## DATA EXTRACT
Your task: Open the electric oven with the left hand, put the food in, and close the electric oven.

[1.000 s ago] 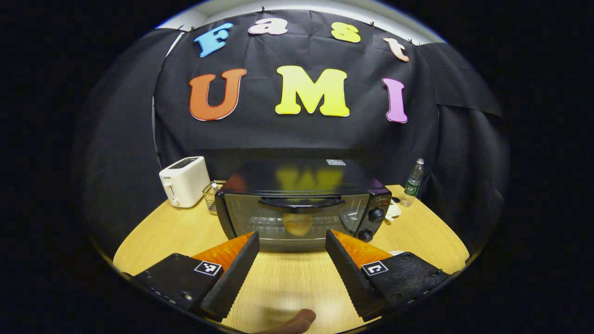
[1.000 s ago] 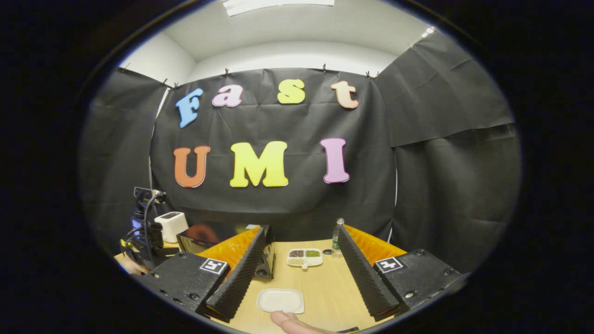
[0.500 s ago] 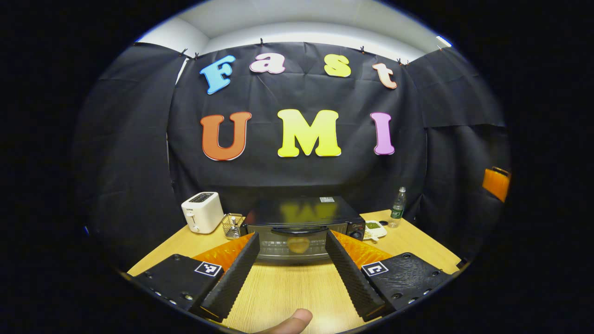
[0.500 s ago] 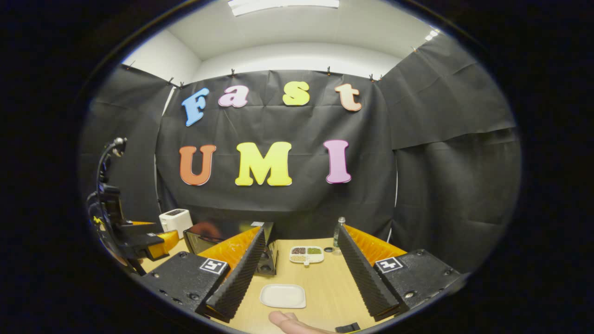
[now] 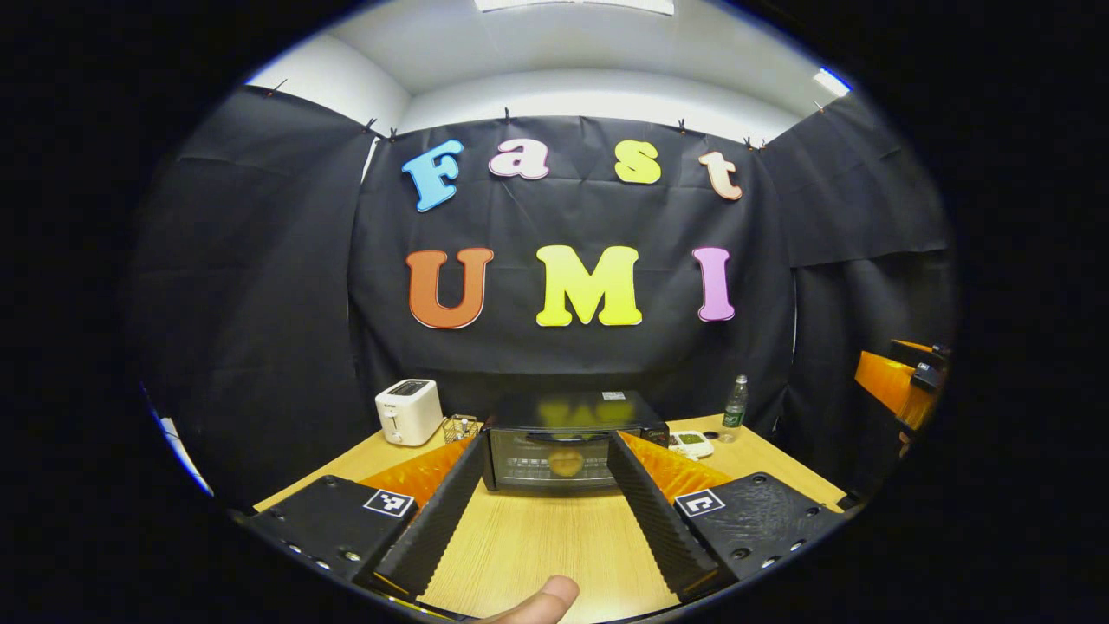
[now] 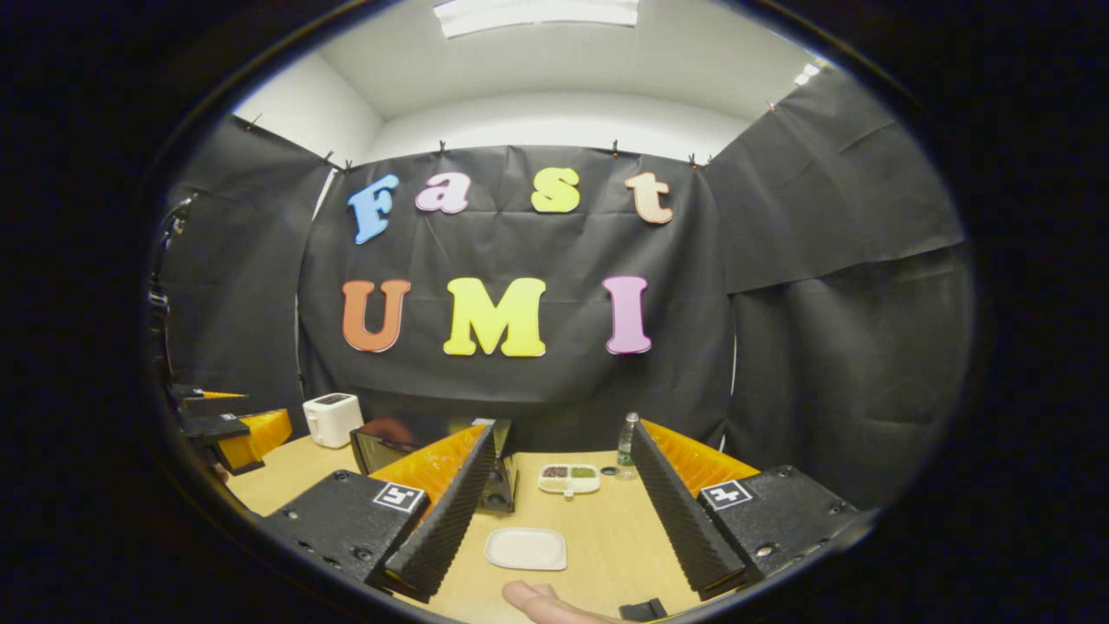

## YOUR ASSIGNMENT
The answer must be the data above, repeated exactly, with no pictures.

## EXERCISE OUTPUT
Your task: Open the electric oven with the left hand, put the food in, and close the electric oven.

[1.000 s ago] 
[1.000 s ago] 
[0.500 s ago] 
[0.500 s ago] 
[now] 
[now] 

Nothing further is needed for the exercise.